TASK DESCRIPTION: Go through the data that follows and restate each line exactly as it reads.

DATA SHOWN Block Start

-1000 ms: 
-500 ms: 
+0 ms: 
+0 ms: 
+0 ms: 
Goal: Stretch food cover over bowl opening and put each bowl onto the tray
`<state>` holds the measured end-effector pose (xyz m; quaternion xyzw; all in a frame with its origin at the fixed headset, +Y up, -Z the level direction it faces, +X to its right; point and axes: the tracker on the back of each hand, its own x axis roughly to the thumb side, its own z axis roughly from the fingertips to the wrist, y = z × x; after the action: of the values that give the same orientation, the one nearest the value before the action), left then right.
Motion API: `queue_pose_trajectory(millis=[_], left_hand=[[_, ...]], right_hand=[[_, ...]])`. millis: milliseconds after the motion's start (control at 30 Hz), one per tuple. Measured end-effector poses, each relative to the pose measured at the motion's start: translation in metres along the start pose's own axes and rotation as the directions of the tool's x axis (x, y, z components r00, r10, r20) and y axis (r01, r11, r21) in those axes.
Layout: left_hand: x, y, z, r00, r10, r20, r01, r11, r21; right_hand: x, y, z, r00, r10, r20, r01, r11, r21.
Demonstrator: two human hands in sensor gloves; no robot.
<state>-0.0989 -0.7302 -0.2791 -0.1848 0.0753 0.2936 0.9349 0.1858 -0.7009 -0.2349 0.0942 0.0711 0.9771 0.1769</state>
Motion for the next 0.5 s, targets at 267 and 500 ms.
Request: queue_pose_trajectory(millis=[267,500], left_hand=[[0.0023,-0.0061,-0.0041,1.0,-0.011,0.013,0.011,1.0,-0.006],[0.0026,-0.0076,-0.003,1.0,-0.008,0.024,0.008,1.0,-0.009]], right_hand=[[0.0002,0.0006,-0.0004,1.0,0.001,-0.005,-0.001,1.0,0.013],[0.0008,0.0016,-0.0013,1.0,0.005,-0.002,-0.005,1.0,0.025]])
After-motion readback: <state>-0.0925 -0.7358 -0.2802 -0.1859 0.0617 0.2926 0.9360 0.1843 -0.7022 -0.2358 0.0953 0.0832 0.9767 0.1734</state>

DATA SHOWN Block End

REPLY:
-1000 ms: 
-500 ms: 
+0 ms: 
+0 ms: 
+0 ms: 
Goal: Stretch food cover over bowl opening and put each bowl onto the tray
`<state>` holds the measured end-effector pose (xyz m; quaternion xyzw; all in a frame with its origin at the fixed headset, +Y up, -Z the level direction it faces, +X to its right; point and axes: the tracker on the back of each hand, its own x axis roughly to the thumb side, its own z axis roughly from the fingertips to the wrist, y = z × x; after the action: of the values that give the same orientation, the one nearest the value before the action), left then right.
Motion API: `queue_pose_trajectory(millis=[_], left_hand=[[_, ...]], right_hand=[[_, ...]])`. millis: milliseconds after the motion's start (control at 30 Hz), one per tuple. Measured end-effector poses, each relative to the pose measured at the motion's start: translation in metres along the start pose's own axes and rotation as the directions of the tool's x axis (x, y, z components r00, r10, r20) and y axis (r01, r11, r21) in those axes.
Layout: left_hand: x, y, z, r00, r10, r20, r01, r11, r21; right_hand: x, y, z, r00, r10, r20, r01, r11, r21.
Demonstrator: two human hands in sensor gloves; no robot.
<state>-0.0989 -0.7302 -0.2791 -0.1848 0.0753 0.2936 0.9349 0.1858 -0.7009 -0.2349 0.0942 0.0711 0.9771 0.1769</state>
Motion for the next 0.5 s, targets at 267 and 500 ms.
Request: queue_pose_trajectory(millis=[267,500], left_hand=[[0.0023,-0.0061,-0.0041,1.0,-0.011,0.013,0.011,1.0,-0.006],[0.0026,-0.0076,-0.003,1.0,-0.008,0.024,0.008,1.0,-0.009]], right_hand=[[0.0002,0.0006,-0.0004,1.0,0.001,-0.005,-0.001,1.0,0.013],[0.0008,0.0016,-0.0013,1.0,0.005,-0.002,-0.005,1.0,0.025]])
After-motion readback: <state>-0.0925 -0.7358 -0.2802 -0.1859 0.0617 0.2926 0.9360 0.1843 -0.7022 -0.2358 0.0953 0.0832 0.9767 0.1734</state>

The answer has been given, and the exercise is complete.